### About this task
Return only the lines of the listing below that run from the line with "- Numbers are" through the line with "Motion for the", both ends included, exactly as written.

*** Data section ***

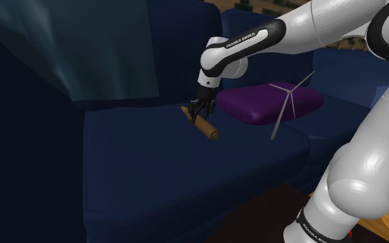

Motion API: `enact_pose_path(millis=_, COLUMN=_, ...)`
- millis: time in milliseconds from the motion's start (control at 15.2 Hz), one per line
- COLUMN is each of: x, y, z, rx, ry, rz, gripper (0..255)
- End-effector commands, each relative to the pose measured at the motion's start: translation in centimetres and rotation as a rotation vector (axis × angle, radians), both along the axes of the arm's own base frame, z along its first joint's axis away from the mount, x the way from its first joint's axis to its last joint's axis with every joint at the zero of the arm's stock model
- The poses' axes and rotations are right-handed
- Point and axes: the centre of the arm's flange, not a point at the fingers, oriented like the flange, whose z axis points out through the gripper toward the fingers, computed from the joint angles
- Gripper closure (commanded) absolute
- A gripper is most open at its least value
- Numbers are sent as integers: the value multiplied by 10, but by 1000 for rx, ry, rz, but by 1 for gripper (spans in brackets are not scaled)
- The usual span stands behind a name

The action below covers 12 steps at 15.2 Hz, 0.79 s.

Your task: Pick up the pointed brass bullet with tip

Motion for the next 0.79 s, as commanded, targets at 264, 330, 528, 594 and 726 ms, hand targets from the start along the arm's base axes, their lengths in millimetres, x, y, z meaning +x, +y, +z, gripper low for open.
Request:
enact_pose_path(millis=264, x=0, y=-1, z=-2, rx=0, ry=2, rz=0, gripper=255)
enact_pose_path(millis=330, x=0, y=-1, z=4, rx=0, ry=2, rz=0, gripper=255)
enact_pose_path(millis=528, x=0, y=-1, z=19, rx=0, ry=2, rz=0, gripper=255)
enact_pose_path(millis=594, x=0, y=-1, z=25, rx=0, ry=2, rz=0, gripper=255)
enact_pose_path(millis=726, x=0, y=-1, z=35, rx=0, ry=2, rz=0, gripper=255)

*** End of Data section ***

### Task response
- Numbers are sent as integers: the value multiplied by 10, but by 1000 for rx, ry, rz, but by 1 for gripper (spans in brackets are not scaled)
- The usual span stands behind a name

The action below covers 12 steps at 15.2 Hz, 0.79 s.

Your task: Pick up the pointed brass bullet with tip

Motion for the next 0.79 s, as commanded, targets at 264, 330, 528, 594 and 726 ms, hand targets from the start along the arm's base axes, their lengths in millimetres, x, y, z meaning +x, +y, +z, gripper low for open.

There is nothing more to this exercise.